Moses thought there would be a major outcry by newspaper editors and politicians and that would force Rockefeller to reconsider, but again he miscalculated since nothing happened besides some perfunctory statements from his cronies People and newspapers realized that Rockefeller had won and Moses was out.
To defeat a man like Moses required a combination of many things. Moses used to "feast" on politicians but when Rockefeller had become Governor, Moses had lost his juice as he did not have the public and media support that he once enjoyed. Though weakened, Moses was still formidable and required someone as ruthless, if not more, like Rockefeller to finally defeat him. Rockefeller could do it because he had too many advantages and was not shy in using them to win.
- Wealth -- Rockefeller was a very rich man (his family at that time was worth over $6 billion).
- Powerful -- Rockefeller had interests in several industries in both US and abroad that gave him tremendous power and made him very well connected to other powerful people.
- Political -- Rockefeller knew how to wield political power; he showed this in 1960 when he got Nixon to accept his terms in return not engage a floor fight at the 1960 Republican National Convention in Chicago
- Vision -- Rockefeller had a vision like Moses to build parks and mass transportation his way.

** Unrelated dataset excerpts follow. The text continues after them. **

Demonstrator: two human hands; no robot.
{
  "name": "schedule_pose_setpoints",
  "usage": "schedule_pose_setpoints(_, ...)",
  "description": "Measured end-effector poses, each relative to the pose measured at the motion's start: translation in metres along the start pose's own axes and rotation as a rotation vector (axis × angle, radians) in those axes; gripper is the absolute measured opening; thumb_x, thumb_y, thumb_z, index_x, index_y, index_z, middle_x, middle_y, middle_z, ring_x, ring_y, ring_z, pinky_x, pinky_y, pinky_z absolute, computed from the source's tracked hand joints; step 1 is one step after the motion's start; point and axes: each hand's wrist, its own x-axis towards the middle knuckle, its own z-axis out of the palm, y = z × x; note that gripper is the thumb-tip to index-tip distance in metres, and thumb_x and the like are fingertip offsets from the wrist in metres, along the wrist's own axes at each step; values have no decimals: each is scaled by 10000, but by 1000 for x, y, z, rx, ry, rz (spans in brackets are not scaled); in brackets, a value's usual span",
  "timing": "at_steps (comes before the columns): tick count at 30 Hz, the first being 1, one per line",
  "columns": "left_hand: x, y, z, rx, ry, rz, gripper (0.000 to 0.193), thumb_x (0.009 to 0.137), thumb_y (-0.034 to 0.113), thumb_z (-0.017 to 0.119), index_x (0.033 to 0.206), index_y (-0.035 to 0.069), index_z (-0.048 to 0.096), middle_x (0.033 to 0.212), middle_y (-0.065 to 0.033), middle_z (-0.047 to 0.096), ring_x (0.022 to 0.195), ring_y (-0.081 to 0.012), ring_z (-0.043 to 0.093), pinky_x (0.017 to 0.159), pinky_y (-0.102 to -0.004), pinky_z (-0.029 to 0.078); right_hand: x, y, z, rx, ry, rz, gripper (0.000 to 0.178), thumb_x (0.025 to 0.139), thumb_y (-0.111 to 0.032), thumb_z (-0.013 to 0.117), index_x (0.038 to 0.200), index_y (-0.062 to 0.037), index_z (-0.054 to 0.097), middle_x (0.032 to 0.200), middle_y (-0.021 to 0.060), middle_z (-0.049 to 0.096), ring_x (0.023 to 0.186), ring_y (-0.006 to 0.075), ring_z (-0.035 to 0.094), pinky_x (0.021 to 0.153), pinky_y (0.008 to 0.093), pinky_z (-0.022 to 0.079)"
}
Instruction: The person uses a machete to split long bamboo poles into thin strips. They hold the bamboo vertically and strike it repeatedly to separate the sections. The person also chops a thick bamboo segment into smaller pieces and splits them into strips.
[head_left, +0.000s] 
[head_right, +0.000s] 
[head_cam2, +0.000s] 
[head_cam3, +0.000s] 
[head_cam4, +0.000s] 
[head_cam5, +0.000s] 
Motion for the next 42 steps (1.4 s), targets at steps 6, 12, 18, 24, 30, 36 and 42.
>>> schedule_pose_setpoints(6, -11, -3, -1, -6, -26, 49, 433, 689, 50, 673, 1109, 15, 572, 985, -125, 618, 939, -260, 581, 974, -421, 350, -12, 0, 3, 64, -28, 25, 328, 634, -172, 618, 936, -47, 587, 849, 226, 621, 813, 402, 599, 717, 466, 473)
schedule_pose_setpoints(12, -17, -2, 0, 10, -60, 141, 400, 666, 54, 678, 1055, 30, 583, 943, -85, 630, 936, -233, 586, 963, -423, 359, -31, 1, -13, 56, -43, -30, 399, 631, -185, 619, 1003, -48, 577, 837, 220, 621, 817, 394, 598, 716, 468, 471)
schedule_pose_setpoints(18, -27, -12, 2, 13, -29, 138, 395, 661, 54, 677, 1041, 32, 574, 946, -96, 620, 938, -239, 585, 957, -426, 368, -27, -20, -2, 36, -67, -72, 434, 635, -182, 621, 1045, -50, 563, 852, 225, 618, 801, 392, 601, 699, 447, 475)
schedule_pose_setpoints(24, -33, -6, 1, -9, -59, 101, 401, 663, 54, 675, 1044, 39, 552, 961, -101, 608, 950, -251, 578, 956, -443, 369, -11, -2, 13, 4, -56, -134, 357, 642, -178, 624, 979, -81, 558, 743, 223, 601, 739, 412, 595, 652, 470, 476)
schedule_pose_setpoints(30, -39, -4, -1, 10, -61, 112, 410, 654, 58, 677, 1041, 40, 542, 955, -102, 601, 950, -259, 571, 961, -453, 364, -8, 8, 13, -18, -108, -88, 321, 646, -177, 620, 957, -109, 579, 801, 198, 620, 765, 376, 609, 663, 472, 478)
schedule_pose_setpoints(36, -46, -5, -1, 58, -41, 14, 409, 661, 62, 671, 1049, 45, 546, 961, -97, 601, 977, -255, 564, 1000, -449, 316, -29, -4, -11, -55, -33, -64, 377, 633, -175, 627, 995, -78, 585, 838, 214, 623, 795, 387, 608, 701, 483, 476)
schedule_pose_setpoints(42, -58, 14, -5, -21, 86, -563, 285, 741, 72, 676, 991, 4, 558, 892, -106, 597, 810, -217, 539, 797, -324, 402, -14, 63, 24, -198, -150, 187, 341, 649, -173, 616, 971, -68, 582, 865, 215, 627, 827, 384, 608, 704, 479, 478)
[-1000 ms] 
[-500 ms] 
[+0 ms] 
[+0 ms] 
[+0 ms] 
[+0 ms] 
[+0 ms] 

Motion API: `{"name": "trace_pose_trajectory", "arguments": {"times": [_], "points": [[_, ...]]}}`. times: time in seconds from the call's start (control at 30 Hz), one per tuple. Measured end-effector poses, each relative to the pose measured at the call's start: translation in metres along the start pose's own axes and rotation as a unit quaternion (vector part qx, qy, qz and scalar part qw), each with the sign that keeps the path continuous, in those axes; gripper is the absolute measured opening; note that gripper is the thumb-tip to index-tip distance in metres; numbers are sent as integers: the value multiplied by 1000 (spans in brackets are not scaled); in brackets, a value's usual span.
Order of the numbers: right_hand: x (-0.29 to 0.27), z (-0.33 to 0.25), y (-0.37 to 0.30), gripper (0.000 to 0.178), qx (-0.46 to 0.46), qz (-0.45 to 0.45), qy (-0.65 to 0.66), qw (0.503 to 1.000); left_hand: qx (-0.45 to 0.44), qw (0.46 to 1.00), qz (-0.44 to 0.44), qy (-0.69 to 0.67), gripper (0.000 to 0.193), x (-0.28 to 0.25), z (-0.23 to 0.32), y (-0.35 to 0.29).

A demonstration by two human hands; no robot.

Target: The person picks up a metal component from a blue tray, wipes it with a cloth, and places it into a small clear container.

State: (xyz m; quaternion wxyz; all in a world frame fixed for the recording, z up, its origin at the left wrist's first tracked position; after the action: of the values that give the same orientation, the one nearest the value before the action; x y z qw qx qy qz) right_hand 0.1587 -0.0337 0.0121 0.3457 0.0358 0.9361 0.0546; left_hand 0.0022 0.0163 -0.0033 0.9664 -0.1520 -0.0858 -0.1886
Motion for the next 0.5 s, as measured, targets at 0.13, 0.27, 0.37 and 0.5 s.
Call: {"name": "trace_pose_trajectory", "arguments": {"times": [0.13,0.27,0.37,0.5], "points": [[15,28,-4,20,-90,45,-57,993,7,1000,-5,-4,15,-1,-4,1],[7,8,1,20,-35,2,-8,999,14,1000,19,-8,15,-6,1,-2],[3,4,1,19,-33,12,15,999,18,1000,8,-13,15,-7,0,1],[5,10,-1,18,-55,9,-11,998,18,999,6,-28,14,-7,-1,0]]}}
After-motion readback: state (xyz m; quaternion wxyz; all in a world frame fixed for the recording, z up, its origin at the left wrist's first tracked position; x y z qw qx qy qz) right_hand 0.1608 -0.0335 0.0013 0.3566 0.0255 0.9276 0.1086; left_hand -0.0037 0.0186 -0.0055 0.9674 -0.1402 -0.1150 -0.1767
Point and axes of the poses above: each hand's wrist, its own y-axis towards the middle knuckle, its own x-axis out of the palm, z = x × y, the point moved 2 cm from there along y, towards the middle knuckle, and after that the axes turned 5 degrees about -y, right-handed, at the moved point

- Clever -- Rockefeller could read men and knew how to get what he wanted without being abrasive. He masterfully exploited the irrationality of Robert Moses.
- Arrogant -- Rockefeller played to win and always got his way and thought he was right if he had the high ground, such as civil rights.
- Smart -- Rockefeller knew that money was power in politics so like Moses he knew how to debt finance to start public projects that employed a lot of people and garnered public support.
- Independent -- Rockefeller was not beholden to anyone which made him very dangerous and unpredictable.
- Ruthless -- Rockefeller played the game to win and used all his weapons at his disposal and had engendered the fear factor
- Strategy -- Rockefeller knew what he had to do to win
- Age -- Rockefeller was in his prime whereas Moses was past 70 and his public and media support had eroded; money was not going to make a difference against Rockefeller.
Lessons from Moses vs. Rockefeller
Moses' undoing at the end was that he just did not know when to give up power and thus developed blind spots. He was too arrogant to give up anything and thus ended up losing everything in a humiliating manner. Moses did not make any changes in how he played the game and Rockefeller was too clever not to exploit that and defeat him.
What happened to Moses can easily happen to you at work when you are trying to challenge someone. If you are planning to challenge someone, make sure you are smarter, connected, political, and ruthless. If you are not, you will lose. No one likes to give up power voluntarily; you have to take it by outwitting them. You only want to make your move when you know you can take it.
At the end, outcome of any power game comes down to something very fundamental: If you can't hurt the other person more than he can hurt you, it is very difficult to win.